Addressing the problems of poverty and its byproducts -- like the lack of insurance -- is a long-term undertaking, to say the least. So some are attacking problems of a more manageable scale.

Jennifer Orren and Dana Cook, who lead the county's Rural Health Advisory Council, decided earlier this year to focus on an intervention as basic as this: trying to get more residents to exercise by walking every day.

Often they have found that the first step toward health and hope is simply finding the will to get moving again.

Supported by a budget of $20,000, the two women have advertised what they called "Welch Walks" on five billboards; placed ads on television, radio, and in newspapers; and enlisted high school students to help recruit participants. They signed up 1,500 county residents who pledged to walk at least 30 minutes a day.

The program won praise from residents and outsiders, and the state is trying to expand it to other counties.

"Even a place where the roads are crooked and the mountains are steep, almost anybody can get out and walk for 30 minutes," said Ross Patton, a public health specialist at Marshall University, in Huntington, W.Va. "They've done a tremendous job."

A place of heartbreak

Atop Bear Wallow Mountain in Crumpler, Dorthy Culbertson now lives mostly by herself. Family members take turns spending the night with her.

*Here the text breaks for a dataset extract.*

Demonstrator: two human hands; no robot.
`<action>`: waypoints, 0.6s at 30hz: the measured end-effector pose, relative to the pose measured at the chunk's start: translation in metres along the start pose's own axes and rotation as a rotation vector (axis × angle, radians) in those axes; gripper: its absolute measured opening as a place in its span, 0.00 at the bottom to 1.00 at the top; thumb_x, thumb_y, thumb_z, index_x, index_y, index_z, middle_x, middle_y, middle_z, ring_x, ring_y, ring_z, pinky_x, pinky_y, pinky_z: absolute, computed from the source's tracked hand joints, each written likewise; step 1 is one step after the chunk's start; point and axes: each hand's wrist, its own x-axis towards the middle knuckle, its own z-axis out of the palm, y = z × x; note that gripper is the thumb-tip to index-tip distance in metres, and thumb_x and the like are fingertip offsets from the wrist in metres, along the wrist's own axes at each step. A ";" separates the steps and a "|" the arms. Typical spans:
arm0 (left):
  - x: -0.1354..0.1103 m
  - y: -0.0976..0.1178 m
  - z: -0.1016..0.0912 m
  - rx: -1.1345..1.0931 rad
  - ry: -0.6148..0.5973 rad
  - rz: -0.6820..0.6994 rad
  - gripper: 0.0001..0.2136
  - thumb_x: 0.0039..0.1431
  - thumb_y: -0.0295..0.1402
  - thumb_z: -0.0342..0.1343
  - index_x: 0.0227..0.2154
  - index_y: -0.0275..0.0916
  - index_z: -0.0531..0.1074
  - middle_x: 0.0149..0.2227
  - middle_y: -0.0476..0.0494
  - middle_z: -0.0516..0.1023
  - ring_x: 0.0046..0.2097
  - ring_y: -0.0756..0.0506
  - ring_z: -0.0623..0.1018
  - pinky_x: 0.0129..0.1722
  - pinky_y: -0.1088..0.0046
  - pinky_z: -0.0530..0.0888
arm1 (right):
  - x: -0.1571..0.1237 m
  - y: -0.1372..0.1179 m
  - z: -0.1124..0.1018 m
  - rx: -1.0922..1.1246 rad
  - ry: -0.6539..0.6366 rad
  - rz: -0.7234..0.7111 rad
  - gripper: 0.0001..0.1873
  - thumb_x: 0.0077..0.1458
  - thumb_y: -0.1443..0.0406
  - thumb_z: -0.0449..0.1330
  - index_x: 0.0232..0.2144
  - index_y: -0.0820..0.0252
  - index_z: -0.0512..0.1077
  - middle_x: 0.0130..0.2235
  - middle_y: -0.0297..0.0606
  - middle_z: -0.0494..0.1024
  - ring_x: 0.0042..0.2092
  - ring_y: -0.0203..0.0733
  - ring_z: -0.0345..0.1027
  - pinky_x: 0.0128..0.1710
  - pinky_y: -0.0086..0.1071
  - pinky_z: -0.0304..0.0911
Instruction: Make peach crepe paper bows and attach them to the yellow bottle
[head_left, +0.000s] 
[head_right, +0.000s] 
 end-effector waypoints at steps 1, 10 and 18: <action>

Ringing her trailer are apple, pear, and cherry trees, and grapevines. A burro named Jasper with a white cross on his chest roams in a fenced-in field nearby.

It is another place of beauty in the county, and another place of heartbreak.

Culbertson's life is in pieces. Her sole income is $422 a month from Social Security. But she still has a $5,040 bill to pay for Diana's funeral and $2,000 left to pay for her late husband's medicines.

In the last few months, her family has been holding bake sales outside a Dollar Store to chip away at the remaining debt. At one recent sale, they earned $70.

The day after she buried her daughter, Culbertson, red from head to toe in her work shirt and velour pants, walked up to Jasper. She squinted into the wind as if someone had pinched her, and started picking burrs off the burro's back.

"It's good to have a distraction," she said, and then she started to cough.

She has tried and failed three times to give up smoking, she said. She has chronic bronchitis and was hospitalized last year with heart trouble. During the prolonged periods of taking care of her husband and daughter in the trailer's cramped livingroom, she regularly canceled her own doctors' appointments. "I just didn't want to leave them," she said.

"I have to see a doctor," she said softly, patting the burro, as yellow butterflies fluttered around them.

"I have a weak heart, and now it's even weaker -- because when your daughter dies, it's part of your heart that's gone, too."